Dans le cadre de la décentralisation de la protection de l'enfance 4 ( * ) , les départements mettent en oeuvre, depuis 1983, les mesures d'assistance éducative , prises en charge directement par les services départementaux de l'aide sociale à l'enfance (ASE) ou confiées à des associations habilitées.

Restant dans le domaine des compétences de l'État, l'éducation surveillée, devenue en 1990 la protection judiciaire de la jeunesse , a été réorientée vers la prise en charge des mineurs délinquants par la circulaire d'orientation du 24 février 1999 relative à la protection judiciaire de la jeunesse. Ce recentrage sur les actions pénales a été confirmé par la loi du 5 mars 2007 5 ( * ) : seules les mesures d'investigation sont restées dans le champ des mesures civiles incombant à la PJJ 6 ( * ) , qui s'est retirée de la protection des jeunes majeurs.

2. Un double réseau public et associatif confronté à la hausse tendancielle du nombre de mesures pénales

Au sein de la mission « Justice », le programme « Protection judiciaire de la jeunesse » retrace les crédits relatifs à la justice des mineurs, au sein du double réseau de la direction de la protection judiciaire de la jeunesse : le secteur public , qui était constitué, en juin 2013, de 220 établissements et services relevant directement du ministère de la justice, et le secteur associatif habilité (SAH), formé de 1 090 établissements et services habilités et contrôlés par le ministère de la justice.
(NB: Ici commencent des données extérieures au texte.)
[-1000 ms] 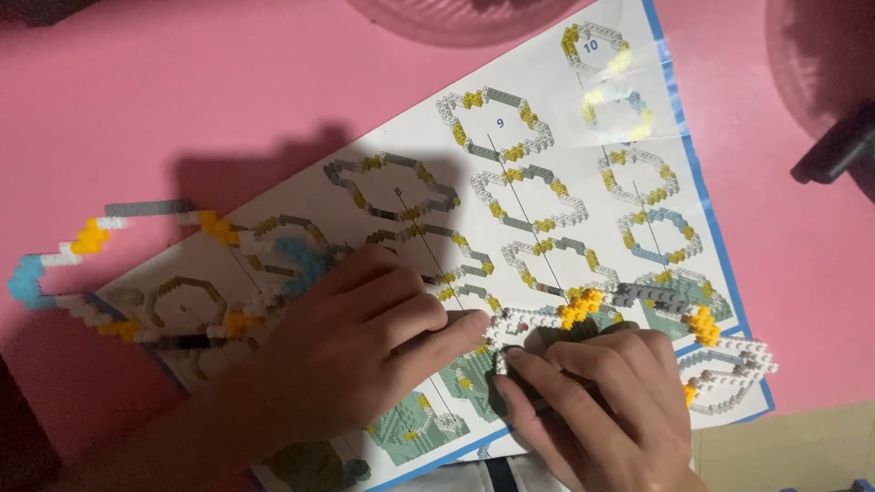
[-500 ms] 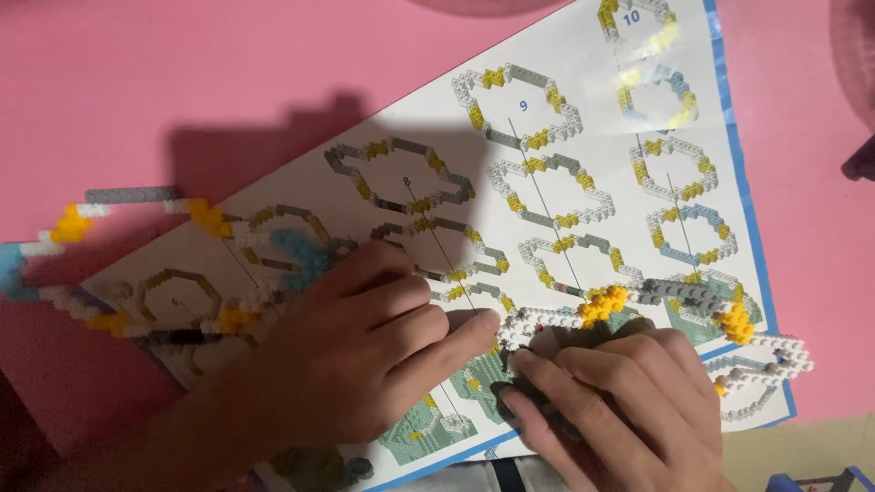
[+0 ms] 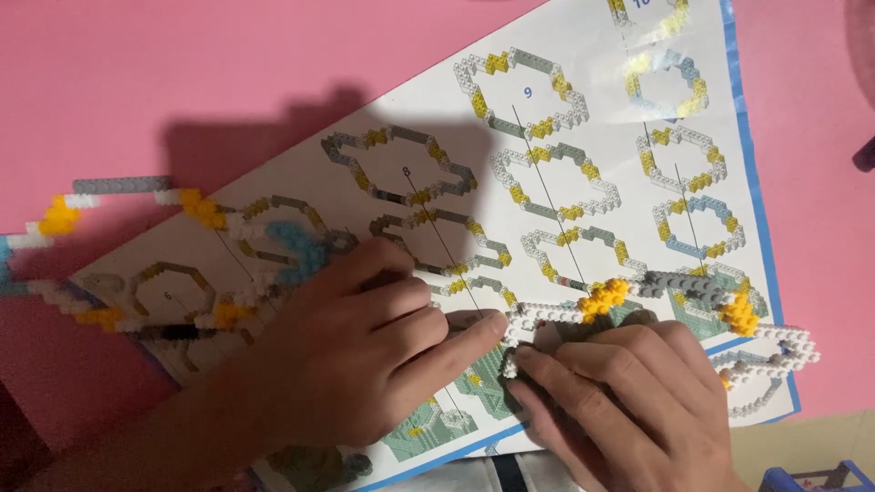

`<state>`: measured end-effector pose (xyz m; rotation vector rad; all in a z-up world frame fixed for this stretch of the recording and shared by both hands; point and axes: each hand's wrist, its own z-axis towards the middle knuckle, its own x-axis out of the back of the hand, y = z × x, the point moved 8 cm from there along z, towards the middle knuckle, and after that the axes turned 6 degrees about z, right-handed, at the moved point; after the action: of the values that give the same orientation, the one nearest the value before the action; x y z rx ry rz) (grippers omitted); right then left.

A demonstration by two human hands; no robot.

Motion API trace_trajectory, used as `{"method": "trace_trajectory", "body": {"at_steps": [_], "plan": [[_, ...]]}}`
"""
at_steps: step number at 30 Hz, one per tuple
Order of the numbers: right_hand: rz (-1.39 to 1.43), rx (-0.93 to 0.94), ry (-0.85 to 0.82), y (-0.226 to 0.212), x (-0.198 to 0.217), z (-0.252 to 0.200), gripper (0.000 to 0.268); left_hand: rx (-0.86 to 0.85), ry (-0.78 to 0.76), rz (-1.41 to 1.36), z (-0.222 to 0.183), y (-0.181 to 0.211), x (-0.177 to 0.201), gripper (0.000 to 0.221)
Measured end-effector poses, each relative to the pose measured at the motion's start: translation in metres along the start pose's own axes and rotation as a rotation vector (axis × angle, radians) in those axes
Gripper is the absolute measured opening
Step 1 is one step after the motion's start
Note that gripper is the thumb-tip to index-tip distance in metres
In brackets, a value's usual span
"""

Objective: Assembling a complex structure using small interlocking toy blocks while following a printed instruction guide.

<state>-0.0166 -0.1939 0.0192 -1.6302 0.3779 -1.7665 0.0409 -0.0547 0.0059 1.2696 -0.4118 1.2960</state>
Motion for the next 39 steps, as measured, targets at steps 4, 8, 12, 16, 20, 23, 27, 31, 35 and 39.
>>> {"method": "trace_trajectory", "body": {"at_steps": [4, 8, 12, 16, 20, 23, 27, 31, 35, 39], "plan": [[-0.008, 0.0, -0.012, 0.0, -0.001, 0.002, 0.022, -0.003, 0.031, -0.013, 0.004, 0.0, 0.005, 0.017], [-0.006, 0.031, -0.028, 0.002, -0.002, 0.001, 0.017, -0.007, 0.028, 0.04, 0.002, 0.001, 0.003, 0.017], [0.014, -0.001, -0.041, 0.003, 0.0, 0.001, 0.017, -0.01, 0.036, 0.047, 0.001, 0.001, 0.003, 0.016], [0.062, -0.031, 0.033, 0.006, 0.004, 0.002, 0.012, -0.008, 0.041, 0.023, 0.002, 0.001, 0.004, 0.015], [0.083, -0.047, 0.036, 0.007, 0.004, 0.005, 0.014, -0.007, 0.047, 0.05, 0.0, 0.001, 0.002, 0.013], [0.093, -0.061, 0.017, 0.008, 0.003, 0.005, 0.017, 0.001, 0.05, 0.016, 0.0, 0.002, 0.002, 0.013], [0.081, -0.055, 0.004, 0.008, 0.002, 0.006, 0.016, -0.003, 0.043, 0.021, -0.001, 0.002, 0.001, 0.015], [0.063, -0.017, -0.009, 0.01, 0.0, 0.005, 0.016, 0.005, 0.047, -0.01, -0.002, 0.002, 0.0, 0.015], [0.047, -0.019, -0.004, 0.009, -0.001, 0.004, 0.016, 0.002, 0.032, 0.013, -0.002, 0.002, 0.001, 0.016], [0.046, -0.035, -0.017, 0.01, -0.003, 0.004, 0.016, 0.018, 0.073, -0.009, -0.002, 0.002, 0.001, 0.012]]}}
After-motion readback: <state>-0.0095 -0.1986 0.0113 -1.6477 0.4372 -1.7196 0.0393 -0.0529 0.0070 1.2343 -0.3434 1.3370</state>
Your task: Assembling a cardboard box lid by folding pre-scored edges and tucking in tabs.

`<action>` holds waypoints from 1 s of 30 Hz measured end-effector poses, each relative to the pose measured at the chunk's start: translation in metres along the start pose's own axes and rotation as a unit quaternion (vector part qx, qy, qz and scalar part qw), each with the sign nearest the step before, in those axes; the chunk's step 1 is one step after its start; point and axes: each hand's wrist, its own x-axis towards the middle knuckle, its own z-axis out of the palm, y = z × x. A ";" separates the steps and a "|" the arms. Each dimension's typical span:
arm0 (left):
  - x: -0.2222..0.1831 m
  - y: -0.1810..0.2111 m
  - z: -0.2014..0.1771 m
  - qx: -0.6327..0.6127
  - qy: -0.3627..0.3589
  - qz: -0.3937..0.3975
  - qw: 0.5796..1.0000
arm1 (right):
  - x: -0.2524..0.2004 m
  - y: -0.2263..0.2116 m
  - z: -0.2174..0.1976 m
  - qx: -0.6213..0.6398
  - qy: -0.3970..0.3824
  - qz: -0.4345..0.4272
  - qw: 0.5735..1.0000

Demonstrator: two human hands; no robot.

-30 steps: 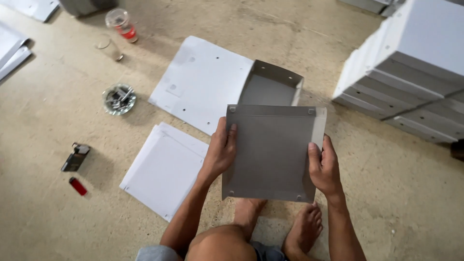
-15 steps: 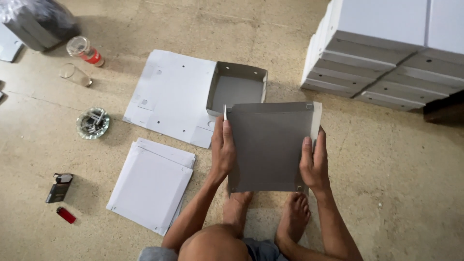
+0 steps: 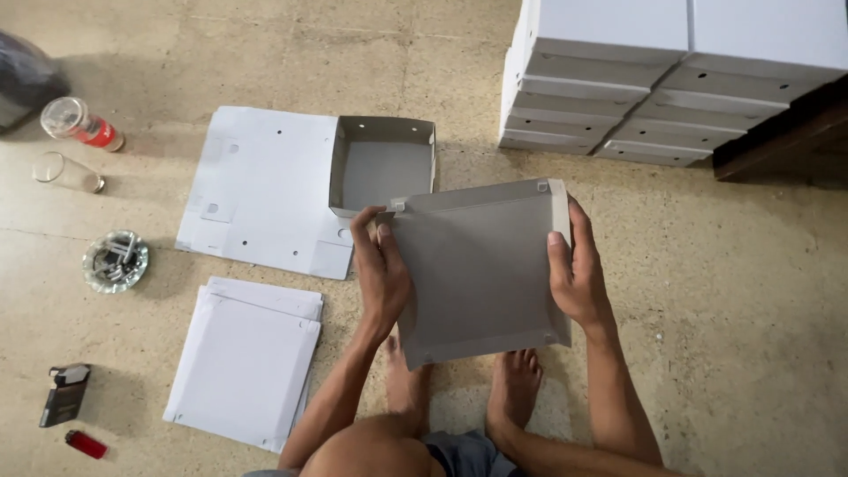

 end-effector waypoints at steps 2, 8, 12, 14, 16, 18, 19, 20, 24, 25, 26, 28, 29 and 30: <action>-0.004 -0.007 0.000 0.002 -0.005 -0.008 1.000 | -0.002 0.005 -0.003 0.018 -0.010 -0.007 1.000; 0.004 -0.016 -0.001 0.019 -0.021 -0.005 1.000 | 0.002 0.048 -0.003 0.080 -0.018 0.006 0.997; 0.005 -0.009 0.007 0.031 -0.030 0.013 0.999 | 0.003 0.070 0.000 0.047 0.018 0.019 0.999; 0.007 -0.027 0.013 0.021 -0.043 0.014 0.999 | 0.003 0.065 -0.002 0.034 0.031 0.019 0.999; 0.010 -0.035 0.017 0.010 -0.056 0.015 0.998 | 0.005 0.062 -0.003 0.020 0.044 0.018 0.999; 0.012 -0.034 0.020 -0.050 -0.075 -0.030 0.996 | 0.005 0.060 -0.004 0.038 0.045 0.034 0.998; 0.013 -0.035 0.021 -0.051 -0.075 -0.030 0.995 | 0.005 0.062 -0.003 0.037 0.046 0.034 0.998; 0.014 -0.035 0.022 -0.099 -0.087 -0.057 0.990 | 0.005 0.064 -0.002 0.041 0.056 0.038 0.997; 0.021 -0.043 0.025 -0.151 -0.127 -0.099 0.975 | 0.003 0.060 0.001 0.097 0.088 0.061 0.989; 0.022 -0.042 0.027 -0.151 -0.127 -0.099 0.975 | 0.002 0.066 0.001 0.096 0.089 0.062 0.989; 0.023 -0.040 0.029 -0.146 -0.128 -0.118 0.974 | 0.000 0.072 0.000 0.117 0.083 0.074 0.987; 0.025 -0.040 0.033 -0.140 -0.130 -0.137 0.972 | 0.001 0.084 0.000 0.137 0.077 0.086 0.984; 0.027 -0.042 0.035 -0.133 -0.127 -0.139 0.973 | 0.001 0.092 -0.001 0.124 0.073 0.108 0.984; 0.028 -0.044 0.039 -0.126 -0.125 -0.141 0.974 | 0.001 0.099 -0.001 0.112 0.069 0.129 0.983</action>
Secteur « exclusif » et secteur « conjoint »

Au sein du secteur associatif, il convient de distinguer :

- le secteur associatif « exclusif » , c'est-à-dire habilité et financé exclusivement par l'État, composé de 220 établissements et services gérés par 165 associations ;

- le secteur associatif « conjoint » , qui recouvre 866 établissements et services gérés par plus de 500 associations et intervenant à la fois pour la justice des mineurs au titre des mineurs en danger, pour la protection administrative de l'enfance, voire d'autres branches du domaine social et médico-social ; ces établissements et services sont habilités conjointement par l'État et les conseils généraux .

Depuis 2006, le nombre de mesures pénales a fortement augmenté : sur 444 589 mesures de protection judiciaire prononcées en 2012, 173 860 mesures (soit 39 %) concernent l'enfance délinquante (contre 135 854 en 2006, soit environ 31 %).

Entre 2006 et 2012, le nombre de mesures civiles a baissé d'environ 10 %, tandis que le nombre de mesures pénales a augmenté de 28 % 7 ( * ) . En 2012, les mineurs ont représenté 17 % des personnes mises en cause, soit une proportion en baisse par rapport à 2002 (21 %).


* 1 Loi du 22 juillet 1912 sur les tribunaux pour enfants et adolescents et sur la liberté surveillée.

* 2 Ordonnance n° 45-174 du 2 février 1945 relative à l'enfance délinquante.

* 3 Ordonnance n° 58-1301 du 23 décembre 1958 relative à la protection de l'enfance et de l'adolescence en danger.

* 4 Un des chantiers en cours de la modernisation de l'action publique (MAP) est consacré à la protection de l'enfance en danger.

* 5 Loi n° 2007-293 du 5 mars 2007 réformant la protection de l'enfance.

* 6 Les mesures d'investigation sont destinées à éclairer le juge des enfants sur la personnalité du mineur et son entourage, en vue de l'aider à préparer la décision judiciaire et les mesures qu'il peut être amené à ordonner à titre provisoire.

* 7 Selon les données disponibles pour l'année 2013, le nombre de mesures pénales a toutefois diminué entre 2012 (173 860) et 2013 (168 570), soit une augmentation de 24 % entre 2006 et 2013.